Was it possible to do this inside Mozilla? Release a new browser with different branding that does not have these handicaps. Then, let the marketplace decide which browser to pick. If it won out, announce publicly that ongoing investment would be on the new browser.



There were discussions within Mozilla regarding whether this would be a good idea. Over the years, we released several smaller browsers for Android (Firefox Focus, Firefox Rocket). We rewrote a browser basically from scratch for FirefoxOS (which is now used in KaiOS, I believe).

I believe that if any of these browsers were ever to become big successes, a case could be made. For the moment, it doesn't look like this is happening.

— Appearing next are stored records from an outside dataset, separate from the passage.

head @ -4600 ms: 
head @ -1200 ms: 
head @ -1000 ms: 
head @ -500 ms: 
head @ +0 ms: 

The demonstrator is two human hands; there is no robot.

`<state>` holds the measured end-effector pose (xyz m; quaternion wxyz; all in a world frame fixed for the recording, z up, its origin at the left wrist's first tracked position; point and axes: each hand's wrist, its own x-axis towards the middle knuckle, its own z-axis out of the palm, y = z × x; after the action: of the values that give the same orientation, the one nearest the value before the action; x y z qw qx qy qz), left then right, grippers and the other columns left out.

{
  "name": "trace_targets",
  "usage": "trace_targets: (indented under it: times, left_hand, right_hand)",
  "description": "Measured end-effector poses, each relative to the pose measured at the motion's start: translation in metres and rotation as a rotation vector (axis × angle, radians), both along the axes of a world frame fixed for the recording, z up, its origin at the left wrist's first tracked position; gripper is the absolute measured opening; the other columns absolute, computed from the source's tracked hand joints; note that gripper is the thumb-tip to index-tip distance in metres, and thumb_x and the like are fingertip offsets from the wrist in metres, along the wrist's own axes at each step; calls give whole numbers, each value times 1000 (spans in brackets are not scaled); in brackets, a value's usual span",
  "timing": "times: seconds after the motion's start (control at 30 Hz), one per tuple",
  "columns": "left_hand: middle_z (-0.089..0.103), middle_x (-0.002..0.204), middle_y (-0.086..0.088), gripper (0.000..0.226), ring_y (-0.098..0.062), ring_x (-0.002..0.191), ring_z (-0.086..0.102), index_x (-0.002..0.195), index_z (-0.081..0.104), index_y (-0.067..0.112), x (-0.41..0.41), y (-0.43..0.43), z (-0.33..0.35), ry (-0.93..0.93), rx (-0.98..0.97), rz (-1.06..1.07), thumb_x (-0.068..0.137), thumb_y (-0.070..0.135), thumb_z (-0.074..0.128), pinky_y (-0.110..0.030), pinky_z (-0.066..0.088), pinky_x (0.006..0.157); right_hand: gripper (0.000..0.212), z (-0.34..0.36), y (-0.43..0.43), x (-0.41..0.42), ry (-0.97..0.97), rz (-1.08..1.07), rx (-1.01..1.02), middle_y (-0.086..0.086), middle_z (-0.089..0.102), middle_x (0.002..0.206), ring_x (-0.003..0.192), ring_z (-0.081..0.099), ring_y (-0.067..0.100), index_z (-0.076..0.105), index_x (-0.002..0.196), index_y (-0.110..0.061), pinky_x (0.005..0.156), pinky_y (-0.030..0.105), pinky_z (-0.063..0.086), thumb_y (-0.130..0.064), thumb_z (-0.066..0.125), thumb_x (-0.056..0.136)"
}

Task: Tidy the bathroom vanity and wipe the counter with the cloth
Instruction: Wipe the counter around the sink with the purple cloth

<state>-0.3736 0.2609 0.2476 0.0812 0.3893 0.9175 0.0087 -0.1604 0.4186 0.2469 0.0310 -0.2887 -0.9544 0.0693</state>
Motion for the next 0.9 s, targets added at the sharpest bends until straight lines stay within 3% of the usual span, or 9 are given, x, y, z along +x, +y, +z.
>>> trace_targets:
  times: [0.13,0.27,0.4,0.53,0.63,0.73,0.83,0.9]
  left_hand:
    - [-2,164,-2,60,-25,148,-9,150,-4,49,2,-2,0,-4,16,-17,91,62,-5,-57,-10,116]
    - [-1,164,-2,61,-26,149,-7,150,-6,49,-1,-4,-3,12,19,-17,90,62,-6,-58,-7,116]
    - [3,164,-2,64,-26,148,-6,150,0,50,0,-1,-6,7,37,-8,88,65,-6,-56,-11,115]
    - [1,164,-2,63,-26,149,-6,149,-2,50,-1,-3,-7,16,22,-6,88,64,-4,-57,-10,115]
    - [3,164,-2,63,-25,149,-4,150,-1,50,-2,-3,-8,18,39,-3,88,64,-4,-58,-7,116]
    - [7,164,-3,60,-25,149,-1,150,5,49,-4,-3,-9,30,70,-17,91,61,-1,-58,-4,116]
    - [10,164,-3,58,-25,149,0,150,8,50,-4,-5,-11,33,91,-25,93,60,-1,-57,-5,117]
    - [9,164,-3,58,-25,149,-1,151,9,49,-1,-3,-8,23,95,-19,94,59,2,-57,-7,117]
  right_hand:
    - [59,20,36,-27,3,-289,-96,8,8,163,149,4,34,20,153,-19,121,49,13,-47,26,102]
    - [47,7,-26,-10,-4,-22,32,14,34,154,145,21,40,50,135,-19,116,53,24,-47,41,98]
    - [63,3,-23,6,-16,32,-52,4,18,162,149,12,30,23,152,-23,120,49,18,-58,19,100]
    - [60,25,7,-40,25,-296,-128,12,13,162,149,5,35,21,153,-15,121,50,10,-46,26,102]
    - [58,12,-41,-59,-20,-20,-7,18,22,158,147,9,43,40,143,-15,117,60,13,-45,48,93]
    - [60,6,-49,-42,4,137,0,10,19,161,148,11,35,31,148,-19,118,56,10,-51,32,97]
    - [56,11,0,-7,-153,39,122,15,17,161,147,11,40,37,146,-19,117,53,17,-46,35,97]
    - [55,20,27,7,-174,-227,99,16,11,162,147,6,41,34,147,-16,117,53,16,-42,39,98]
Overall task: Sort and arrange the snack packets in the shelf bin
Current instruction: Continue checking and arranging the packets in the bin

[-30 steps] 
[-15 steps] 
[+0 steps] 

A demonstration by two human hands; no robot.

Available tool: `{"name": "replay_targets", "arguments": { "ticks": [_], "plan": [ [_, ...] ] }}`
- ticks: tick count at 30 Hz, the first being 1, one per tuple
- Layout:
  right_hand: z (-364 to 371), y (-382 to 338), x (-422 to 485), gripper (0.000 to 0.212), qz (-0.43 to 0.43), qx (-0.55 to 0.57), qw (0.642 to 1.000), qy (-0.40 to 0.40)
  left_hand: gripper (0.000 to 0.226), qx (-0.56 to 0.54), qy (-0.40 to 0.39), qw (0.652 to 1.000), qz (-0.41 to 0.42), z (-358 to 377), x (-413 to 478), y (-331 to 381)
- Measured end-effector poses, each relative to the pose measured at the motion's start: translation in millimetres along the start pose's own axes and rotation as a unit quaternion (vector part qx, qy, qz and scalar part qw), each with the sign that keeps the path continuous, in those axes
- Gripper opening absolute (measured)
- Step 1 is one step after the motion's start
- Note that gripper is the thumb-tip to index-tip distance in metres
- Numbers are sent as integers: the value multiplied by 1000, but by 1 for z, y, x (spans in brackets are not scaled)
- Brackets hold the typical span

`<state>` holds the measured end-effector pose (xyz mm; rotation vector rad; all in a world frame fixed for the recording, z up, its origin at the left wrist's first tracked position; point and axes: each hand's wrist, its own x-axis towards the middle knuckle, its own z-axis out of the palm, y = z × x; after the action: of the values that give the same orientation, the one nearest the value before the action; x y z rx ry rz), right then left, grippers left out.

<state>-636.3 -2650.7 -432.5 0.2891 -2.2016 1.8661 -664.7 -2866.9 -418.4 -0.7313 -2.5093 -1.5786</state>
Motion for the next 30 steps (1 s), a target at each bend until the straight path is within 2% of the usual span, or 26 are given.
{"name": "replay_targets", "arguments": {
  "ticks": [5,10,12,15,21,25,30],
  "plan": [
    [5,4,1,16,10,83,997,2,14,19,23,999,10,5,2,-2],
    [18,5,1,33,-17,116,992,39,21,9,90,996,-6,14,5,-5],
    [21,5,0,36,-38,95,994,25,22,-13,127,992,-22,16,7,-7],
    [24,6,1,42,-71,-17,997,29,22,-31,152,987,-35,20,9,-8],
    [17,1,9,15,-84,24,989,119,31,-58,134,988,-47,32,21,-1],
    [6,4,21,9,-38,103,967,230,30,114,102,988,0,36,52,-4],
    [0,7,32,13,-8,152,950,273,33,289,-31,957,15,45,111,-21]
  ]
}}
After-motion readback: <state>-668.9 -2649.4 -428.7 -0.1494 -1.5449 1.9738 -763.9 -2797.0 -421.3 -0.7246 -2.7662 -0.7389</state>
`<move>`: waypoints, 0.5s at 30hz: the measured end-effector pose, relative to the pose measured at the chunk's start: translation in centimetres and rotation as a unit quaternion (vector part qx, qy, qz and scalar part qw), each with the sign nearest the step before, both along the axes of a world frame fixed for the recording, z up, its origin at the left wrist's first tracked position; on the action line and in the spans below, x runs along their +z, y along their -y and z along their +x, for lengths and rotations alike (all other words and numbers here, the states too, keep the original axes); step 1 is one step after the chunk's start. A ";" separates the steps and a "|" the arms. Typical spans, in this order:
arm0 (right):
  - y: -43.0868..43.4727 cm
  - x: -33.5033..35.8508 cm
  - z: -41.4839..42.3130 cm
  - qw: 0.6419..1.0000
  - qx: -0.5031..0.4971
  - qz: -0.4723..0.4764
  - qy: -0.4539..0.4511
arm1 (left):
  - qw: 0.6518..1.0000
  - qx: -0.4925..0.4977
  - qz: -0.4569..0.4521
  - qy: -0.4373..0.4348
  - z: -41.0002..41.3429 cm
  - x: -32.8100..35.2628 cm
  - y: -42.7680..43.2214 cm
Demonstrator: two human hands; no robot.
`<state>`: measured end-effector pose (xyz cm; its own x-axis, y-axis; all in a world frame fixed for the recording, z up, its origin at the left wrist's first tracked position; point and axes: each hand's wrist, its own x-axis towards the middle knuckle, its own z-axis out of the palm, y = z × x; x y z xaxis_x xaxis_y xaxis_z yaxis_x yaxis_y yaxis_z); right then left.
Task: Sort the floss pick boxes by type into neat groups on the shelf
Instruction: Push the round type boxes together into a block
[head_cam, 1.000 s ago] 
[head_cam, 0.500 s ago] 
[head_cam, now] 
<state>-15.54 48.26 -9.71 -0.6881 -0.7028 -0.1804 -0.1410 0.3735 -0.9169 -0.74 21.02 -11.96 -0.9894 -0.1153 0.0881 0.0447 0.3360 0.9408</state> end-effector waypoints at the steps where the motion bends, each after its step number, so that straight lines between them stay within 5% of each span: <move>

I'd argue that the Firefox's implementation of the WebExtension standard (inspired by Chrome) has turned out to actually have the better API with Promises and a vendor neutral prefix.

That said, you're right that the independent competition made everyone better. Sadly with Chromium becoming the defacto web spec we won't get as much innovation.


This sounds like a pretty bad financial and strategic plan. So you suggest that Mozilla should have concurrently developed two browser engines, doubling the cost of its engineering while also competing with itself?


Like what they did with Servo?


Servo was always a research project, and not a full browser replacement intended to compete with Firefox. As the article states, many components of Servo eventually ended up in Firefox.